BL 恋人みたいなふりをして

Day7 引き潮 切れた糸の先

 地獄の底にある業火が、窓をほわほわと照らす。窓の外は明るくても、燈台の蝋燭に火をつけず、最近備え付けられた電球も切ったままの暗い部屋。
 その中で、美しい顔立ちをした獄卒は、寝台の上で膝を抱え額を押し付けていた。
 寝間着から覗く素足に、冥府までついて来てしまった猫又が、すりすりとたっぷりの毛を擦り付ける。
 獄卒は僅かに頭を上げ、自分にするりとまとわりつく獣を見下ろし、後ろ頭を撫でてやる。
 猫又は撫でられて満足したのか、四本の足にぐっと力を入れて立ち上がると、寝台から飛び下りて、出窓へとかけ上がった。
 窓の外に広がる冥府の景色に興味があるのだろう。尻尾をゆらりと揺らしながら、三角の目をガラスの向こうへ向けている。
 獄卒は、獣の背中から視線を外すと同時に、息を吐き出す。
 そしてまた、心を鎮めるように膝に額を押し付けた。
 息を吐いても、目を閉じても、あの菩薩の言葉が耳の奥で、頭の奥で響いてしまう。
 打ち寄せる波の如く、遠ざかっては押し寄せて、血潮に乗って幾度も幾度も、繰り返し流れる。

『それは君の、自業自得ってやつだよ』

 遠い昔に忠告は受けていた。『どうなっても知らないよ』と。
 男の声が何度も繰り返されるのも、自業自得故なのだろうか。

 ◇  ◇  ◇

「縁談を断りたい?」

 天照も月読も地獄の業火も届かない場所で、呼び出した男が首を傾げる。

「その為に、私に恋人のふりをしろと?」

 男の問いかけに、直(あたい)は迷いのない表情でしっかりとうなずいた。

「他の誰でもない。縁結びを司るあなたにしか頼めないお願いです」

 背筋をぴんと伸ばして、男を射抜く。
 隙を見せてはいけない。もちろん、油断もしてはいけない。
 直の目前に居るのは、閻魔大王と対になる存在、地蔵菩薩。
 鬼ではなく、もちろん亡者でもない。
 仏だ。
 地蔵菩薩の周囲には瞳と同じ色をした燐光がふわふわと漂っている。
 地蔵菩薩は、直の姿を上から下までしげしげと眺めてから、左手の小指へ視線を投げた。
 縁を結ぶ地蔵菩薩のことだ。彼の目には、直の結び糸の先がどこに繋がっているのが見えているのだろう。

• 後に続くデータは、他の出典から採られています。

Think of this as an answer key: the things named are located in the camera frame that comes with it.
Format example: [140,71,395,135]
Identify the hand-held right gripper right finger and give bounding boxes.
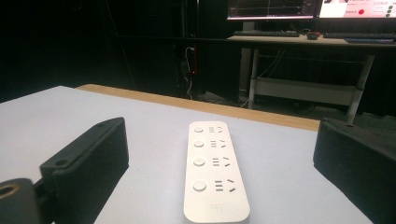
[313,117,396,224]

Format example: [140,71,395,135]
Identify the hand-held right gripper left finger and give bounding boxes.
[39,117,130,224]

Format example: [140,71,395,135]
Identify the white power strip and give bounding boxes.
[182,120,251,224]

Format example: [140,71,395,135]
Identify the white-legged wooden desk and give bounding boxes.
[226,34,396,125]

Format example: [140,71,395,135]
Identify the black keyboard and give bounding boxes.
[233,29,301,38]
[322,32,396,40]

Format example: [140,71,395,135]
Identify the bright white monitor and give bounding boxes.
[318,0,396,20]

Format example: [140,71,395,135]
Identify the dark graph monitor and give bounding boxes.
[226,0,316,21]

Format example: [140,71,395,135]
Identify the white hanging cables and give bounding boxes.
[183,46,196,100]

「君の糸は、その縁談相手と繋がっているみたいだけど? もちろん、向こうの糸も君に繋がっている」

 直は、何も見える自分の手を見つめる。
 この手に、縁談相手の結び糸が結ばれている。そして、彼女の方に自分の結び糸がのびて、繋がっている。
 直は、糸を断ち切るかのように、広げていた手で拳を握る。

「縁談の相手が私だなんて、あまりにも不憫です。もっと別の……大事にしてくれる男(ひと)のところに嫁いだ方が良い。……俺ならそうする」

 地蔵菩薩を真っ直ぐに見つめ、直は再度縁談を断るよう願い出る。
 菩薩はしばらく黙ってから、「わかったよ」と呆れた口ぶりで了承した。

「一度は繋がった糸を切るんだ。……どうなっても知らないよ」

「構いません」

 地蔵菩薩の忠告を、直は了承した。

 ◇  ◇  ◇

「結び糸は、生まれた頃から相手に繋がっている。一本だけの者もいれば、二本三本と繋がっている者もいます。前者は一度の結婚で済み、後者は幾度も繰り返すのです」

 地蔵菩薩は寺子屋に通う子どもたちを前にして、結び糸の話を聞かせる。
 少女漫画好きな女の子たちが揃ってやって来て、「運命の糸は本当にあるのか」と問いかけて来たからだ。
 せっかくの機会だからと、菩薩は子どもたちを集めて自分が行っている仕事を交えながら、教えているのである。
 女の子一人が手を挙げて、口を開いた。

「糸が切れることはありますか?」

「基本的にはないよ。でもね、自分から願って切ることはできます。生まれた時からある糸を、結ばれる前に自分の手で切ることを選んだらどうなるのか……」

 菩薩は一度言葉を切り、自分の左手に繋がる一本の糸に視線を落とす。
 関ヶ原で戦があった頃に、切ってくれと願われて切れた糸だ。